Grammatical Error Correction (GEC) is the task of correcting different kinds of errors in text such as spelling, punctuation, grammatical, and word choice errors.
GEC is typically formulated as a sentence correction task. A GEC system takes a potentially erroneous sentence as input and is expected to transform it to its corrected version. See the example given below:
Input (Erroneous) | Output (Corrected) |
---|---|
She see Tom is catched by policeman in park at last night. | She saw Tom caught by a policeman in the park last night. |
The CoNLL-2014 shared task test set is the most widely used dataset to benchmark GEC systems. The test set contains 1,312 English sentences with error annotations by 2 expert annotators. Models are evaluated with MaxMatch scorer (Dahlmeier and Ng, 2012) which computes a span-based Fβ-score (β set to 0.5 to weight precision twice as recall).
The shared task setting restricts that systems use only publicly available datasets for training to ensure a fair comparison between systems. The highest published scores on the the CoNLL-2014 test set are given below. A distinction is made between papers that report results in the restricted CoNLL-2014 shared task setting of training using publicly-available training datasets only (Restricted) and those that made use of large, non-public datasets (Unrestricted).
Restricted:
Model | F0.5 | Paper / Source | Code |
---|---|---|---|
CNN Seq2Seq + Quality Estimation (Chollampatt and Ng, EMNLP 2018) | 56.52 | Neural Quality Estimation of Grammatical Error Correction | Official |
SMT + BiGRU (Grundkiewicz and Junczys-Dowmunt, 2018) | 56.25 | Near Human-Level Performance in Grammatical Error Correction with Hybrid Machine Translation | NA |
Transformer (Junczys-Dowmunt et al., 2018) | 55.8 | Approaching Neural Grammatical Error Correction as a Low-Resource Machine Translation Task | Official |
CNN Seq2Seq (Chollampatt and Ng, 2018) | 54.79 | A Multilayer Convolutional Encoder-Decoder Neural Network for Grammatical Error Correction | Official |
Unrestricted:
Model | F0.5 | Paper / Source | Code |
---|---|---|---|
CNN Seq2Seq + Fluency Boost (Ge et al., 2018) | 61.34 | Reaching Human-level Performance in Automatic Grammatical Error Correction: An Empirical Study | NA |
Restricted: uses only publicly available datasets. Unrestricted: uses non-public datasets.

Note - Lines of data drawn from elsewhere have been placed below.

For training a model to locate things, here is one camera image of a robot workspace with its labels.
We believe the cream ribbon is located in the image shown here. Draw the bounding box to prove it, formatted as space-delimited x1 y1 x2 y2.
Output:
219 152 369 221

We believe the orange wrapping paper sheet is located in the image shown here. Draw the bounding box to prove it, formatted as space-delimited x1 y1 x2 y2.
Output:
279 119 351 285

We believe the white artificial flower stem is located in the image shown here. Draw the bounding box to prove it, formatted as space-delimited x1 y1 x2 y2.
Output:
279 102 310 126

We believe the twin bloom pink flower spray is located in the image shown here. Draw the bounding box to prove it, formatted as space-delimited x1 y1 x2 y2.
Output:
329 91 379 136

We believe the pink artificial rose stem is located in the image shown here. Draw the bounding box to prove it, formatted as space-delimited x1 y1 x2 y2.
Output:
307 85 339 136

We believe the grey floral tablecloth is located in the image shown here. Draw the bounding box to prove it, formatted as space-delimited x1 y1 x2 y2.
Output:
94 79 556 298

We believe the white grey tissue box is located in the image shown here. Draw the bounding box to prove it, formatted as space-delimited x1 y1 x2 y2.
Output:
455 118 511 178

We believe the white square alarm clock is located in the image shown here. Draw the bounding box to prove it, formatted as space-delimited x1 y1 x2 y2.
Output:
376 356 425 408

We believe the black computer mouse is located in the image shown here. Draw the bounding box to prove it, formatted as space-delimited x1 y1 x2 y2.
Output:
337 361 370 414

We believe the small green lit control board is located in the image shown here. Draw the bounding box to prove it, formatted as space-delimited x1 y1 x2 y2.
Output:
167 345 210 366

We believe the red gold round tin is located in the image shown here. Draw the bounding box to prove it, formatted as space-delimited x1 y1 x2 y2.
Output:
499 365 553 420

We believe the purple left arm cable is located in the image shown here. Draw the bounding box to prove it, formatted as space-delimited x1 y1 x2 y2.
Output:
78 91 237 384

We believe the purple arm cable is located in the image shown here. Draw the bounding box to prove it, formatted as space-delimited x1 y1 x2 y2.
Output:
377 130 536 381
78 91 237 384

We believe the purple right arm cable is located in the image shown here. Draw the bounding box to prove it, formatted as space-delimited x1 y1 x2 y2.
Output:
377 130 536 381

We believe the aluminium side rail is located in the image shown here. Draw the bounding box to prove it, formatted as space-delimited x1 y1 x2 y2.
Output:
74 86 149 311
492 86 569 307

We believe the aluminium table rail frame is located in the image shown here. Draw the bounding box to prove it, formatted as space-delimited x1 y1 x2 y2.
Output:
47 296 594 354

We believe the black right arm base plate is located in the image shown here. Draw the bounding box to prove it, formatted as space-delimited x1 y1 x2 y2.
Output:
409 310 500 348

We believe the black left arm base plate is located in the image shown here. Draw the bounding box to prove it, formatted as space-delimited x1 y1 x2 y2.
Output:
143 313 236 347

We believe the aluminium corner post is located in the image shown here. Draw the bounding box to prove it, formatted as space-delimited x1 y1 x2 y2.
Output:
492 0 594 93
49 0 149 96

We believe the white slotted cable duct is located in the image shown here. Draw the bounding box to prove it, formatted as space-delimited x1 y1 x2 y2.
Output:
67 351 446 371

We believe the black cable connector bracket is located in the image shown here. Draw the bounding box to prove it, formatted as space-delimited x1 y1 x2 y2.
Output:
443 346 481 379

Bryant and Ng, 2015 released 8 additional annotations (in addition to the two official annotations) for the CoNLL-2014 shared task test set (link).
Restricted:
Model | F0.5 | Paper / Source | Code |
---|---|---|---|
SMT + BiGRU (Grundkiewicz and Junczys-Dowmunt, 2018) | 72.04 | Near Human-Level Performance in Grammatical Error Correction with Hybrid Machine Translation | NA |
CNN Seq2Seq (Chollampatt and Ng, 2018) | 70.14 (measured by Ge et al., 2018) | A Multilayer Convolutional Encoder-Decoder Neural Network for Grammatical Error Correction | Official |
Unrestricted:
Model | F0.5 | Paper / Source | Code |
---|---|---|---|
CNN Seq2Seq + Fluency Boost (Ge et al., 2018) | 76.88 | Reaching Human-level Performance in Automatic Grammatical Error Correction: An Empirical Study | NA |
Restricted: uses only publicly available datasets. Unrestricted: uses non-public datasets.
JFLEG test set released by Napoles et al., 2017 consists of 747 English sentences with 4 references for each sentence. Models are evaluated with GLEU metric (Napoles et al., 2016).
Restricted:
Model | GLEU | Paper / Source | Code |
---|---|---|---|
SMT + BiGRU (Grundkiewicz and Junczys-Dowmunt, 2018) | 61.50 | Near Human-Level Performance in Grammatical Error Correction with Hybrid Machine Translation | NA |
Transformer (Junczys-Dowmunt et al., 2018) | 59.9 | Approaching Neural Grammatical Error Correction as a Low-Resource Machine Translation Task | NA |
CNN Seq2Seq (Chollampatt and Ng, 2018) | 57.47 | A Multilayer Convolutional Encoder-Decoder Neural Network for Grammatical Error Correction | Official |
Unrestricted:
Model | GLEU | Paper / Source | Code |
---|---|---|---|
CNN Seq2Seq + Fluency Boost and inference (Ge et al., 2018) | 62.37 | Reaching Human-level Performance in Automatic Grammatical Error Correction: An Empirical Study | NA |
Restricted: uses only publicly available datasets. Unrestricted: uses non-public datasets.